Tunbridge Wells Cricket Week is a festival of cricket during which Kent County Cricket Club play their home matches at Tunbridge Wells Cricket Club's Nevill Ground in Royal Tunbridge Wells.[1] Games held during it are considered some of Kent's most popular fixtures.[2] Historically the event has usually been held in May or June but moved to July in 2015 for the 2015 and 2016 seasons. Following a reorganisation of the English domestic cricket season the week reverted to its more traditional place in the calendar for the 2017 season.
The cricket week has been running since 1902, with a single Kent match held the previous year at the Nevill Ground.[3] It is currently one of Kent's two outgrounds with all other home matches being played at the St. Lawrence Ground in Canterbury.
The week has had a poem written about it.[4]
The annual cricket week was cancelled in 2020 because of the COVID-19 pandemic, and as of 2024 has not been held since.[5] It is considered unlikely that the venue will hold any more County Championship matches, although the possibility of a return of men's white ball cricket remains.[6]
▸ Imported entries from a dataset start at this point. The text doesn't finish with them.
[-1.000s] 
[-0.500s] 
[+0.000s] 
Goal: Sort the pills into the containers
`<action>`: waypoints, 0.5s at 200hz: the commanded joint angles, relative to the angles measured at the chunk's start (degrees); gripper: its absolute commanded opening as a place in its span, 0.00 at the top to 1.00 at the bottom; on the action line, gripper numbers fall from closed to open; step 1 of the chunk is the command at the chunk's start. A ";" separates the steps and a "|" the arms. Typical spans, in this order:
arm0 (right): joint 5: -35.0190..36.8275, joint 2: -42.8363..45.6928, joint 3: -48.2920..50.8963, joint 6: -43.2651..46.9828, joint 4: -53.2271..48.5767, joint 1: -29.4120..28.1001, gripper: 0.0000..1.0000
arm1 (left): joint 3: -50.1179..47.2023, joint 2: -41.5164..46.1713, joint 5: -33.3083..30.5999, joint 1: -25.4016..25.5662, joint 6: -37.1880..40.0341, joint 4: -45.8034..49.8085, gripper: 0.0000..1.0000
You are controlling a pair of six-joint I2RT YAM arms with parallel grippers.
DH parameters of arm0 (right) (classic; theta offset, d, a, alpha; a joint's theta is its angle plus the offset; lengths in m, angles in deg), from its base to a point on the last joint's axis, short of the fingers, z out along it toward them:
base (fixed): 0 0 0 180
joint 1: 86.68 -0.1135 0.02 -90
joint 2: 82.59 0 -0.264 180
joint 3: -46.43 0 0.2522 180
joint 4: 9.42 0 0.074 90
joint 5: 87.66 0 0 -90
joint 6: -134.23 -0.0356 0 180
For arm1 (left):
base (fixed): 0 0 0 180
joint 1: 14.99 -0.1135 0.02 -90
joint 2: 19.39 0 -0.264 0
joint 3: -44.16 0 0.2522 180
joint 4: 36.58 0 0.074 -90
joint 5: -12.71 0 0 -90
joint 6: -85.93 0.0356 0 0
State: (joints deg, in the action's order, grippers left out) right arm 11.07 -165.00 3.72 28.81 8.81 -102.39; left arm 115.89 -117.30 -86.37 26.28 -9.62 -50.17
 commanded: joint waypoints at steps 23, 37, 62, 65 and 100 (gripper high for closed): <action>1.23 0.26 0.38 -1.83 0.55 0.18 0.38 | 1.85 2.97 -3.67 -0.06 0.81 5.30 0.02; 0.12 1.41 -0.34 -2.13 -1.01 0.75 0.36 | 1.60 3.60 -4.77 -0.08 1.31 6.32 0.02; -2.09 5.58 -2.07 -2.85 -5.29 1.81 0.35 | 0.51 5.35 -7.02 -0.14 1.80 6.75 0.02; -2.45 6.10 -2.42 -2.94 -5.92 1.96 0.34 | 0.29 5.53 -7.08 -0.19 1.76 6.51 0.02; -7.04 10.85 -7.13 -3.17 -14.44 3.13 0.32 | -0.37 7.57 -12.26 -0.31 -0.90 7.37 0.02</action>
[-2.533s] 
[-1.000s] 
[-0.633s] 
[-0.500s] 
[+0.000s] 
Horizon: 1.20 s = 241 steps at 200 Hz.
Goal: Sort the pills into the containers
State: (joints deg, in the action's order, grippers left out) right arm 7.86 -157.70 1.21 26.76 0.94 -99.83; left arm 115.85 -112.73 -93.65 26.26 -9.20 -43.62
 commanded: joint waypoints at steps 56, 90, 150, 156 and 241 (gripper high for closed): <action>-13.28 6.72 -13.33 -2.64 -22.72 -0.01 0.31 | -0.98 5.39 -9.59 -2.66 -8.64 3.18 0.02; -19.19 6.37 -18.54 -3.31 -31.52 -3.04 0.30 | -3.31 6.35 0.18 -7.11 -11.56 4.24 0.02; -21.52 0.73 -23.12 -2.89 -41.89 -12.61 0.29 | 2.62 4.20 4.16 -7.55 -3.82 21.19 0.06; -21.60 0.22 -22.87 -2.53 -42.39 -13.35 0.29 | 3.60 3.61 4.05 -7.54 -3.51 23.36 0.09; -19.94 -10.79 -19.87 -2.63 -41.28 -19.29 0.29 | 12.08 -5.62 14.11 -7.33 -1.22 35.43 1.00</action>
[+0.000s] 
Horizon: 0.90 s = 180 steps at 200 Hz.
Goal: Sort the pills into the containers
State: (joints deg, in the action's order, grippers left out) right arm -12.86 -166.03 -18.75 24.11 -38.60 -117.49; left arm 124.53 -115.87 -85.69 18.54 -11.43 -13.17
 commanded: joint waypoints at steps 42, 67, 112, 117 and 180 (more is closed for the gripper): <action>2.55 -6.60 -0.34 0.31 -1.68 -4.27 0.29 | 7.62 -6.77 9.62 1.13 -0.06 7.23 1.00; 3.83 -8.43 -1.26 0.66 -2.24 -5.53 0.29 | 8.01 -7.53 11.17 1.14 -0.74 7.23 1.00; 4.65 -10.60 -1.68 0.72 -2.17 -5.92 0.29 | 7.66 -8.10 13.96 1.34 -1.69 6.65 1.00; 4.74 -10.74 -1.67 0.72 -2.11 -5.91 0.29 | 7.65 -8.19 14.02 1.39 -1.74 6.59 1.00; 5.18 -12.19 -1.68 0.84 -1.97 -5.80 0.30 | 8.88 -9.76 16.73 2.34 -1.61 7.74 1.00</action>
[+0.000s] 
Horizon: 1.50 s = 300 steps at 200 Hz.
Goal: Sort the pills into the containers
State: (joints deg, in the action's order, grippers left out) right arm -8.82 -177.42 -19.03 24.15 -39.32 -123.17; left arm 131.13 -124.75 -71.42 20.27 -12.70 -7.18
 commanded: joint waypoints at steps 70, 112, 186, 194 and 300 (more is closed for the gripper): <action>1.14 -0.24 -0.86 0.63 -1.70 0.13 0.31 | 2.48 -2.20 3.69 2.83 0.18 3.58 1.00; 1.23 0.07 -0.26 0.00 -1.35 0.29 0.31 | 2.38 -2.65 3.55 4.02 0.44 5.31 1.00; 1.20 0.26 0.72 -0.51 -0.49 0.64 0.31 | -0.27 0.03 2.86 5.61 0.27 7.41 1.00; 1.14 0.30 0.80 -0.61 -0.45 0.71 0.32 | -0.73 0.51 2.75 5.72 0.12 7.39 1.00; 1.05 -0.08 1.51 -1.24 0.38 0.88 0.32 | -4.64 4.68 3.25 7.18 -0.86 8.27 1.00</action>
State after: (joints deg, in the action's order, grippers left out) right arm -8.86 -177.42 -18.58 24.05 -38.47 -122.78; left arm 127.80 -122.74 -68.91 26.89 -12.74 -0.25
A traditional cricket week at The Nevill Ground usually comprised two County Championship games, with occasional limited overs games added to the programme from the 1960s onwards. With the advent of Twenty20 cricket, the one day game was sometimes replaced with a Twenty20 game. In some years Kent have played an extra one day or T20 game during the week.[7] [8] For the 2017 season only a single four-day County Championship game was scheduled for the festival. This was due to the reorganisation of the English domestic cricket season by the England and Wales Cricket Board which led to Kent having to choose which of their two out-grounds to allocate a single one-day fixture to. The county opted to allocate the one-day game to their ground at Beckenham on the south-eastern edge of London rather than to Tunbridge Wells.[9]
Games during the Tunbridge Wells Festival week are often high-scoring with the pitch at the Nevill Ground sometimes being considered a "batting paradise".[10] This could be seen during the 2010 County Championship game against Nottinghamshire, where 1,242 runs were scored despite the game being hit with rain.[11]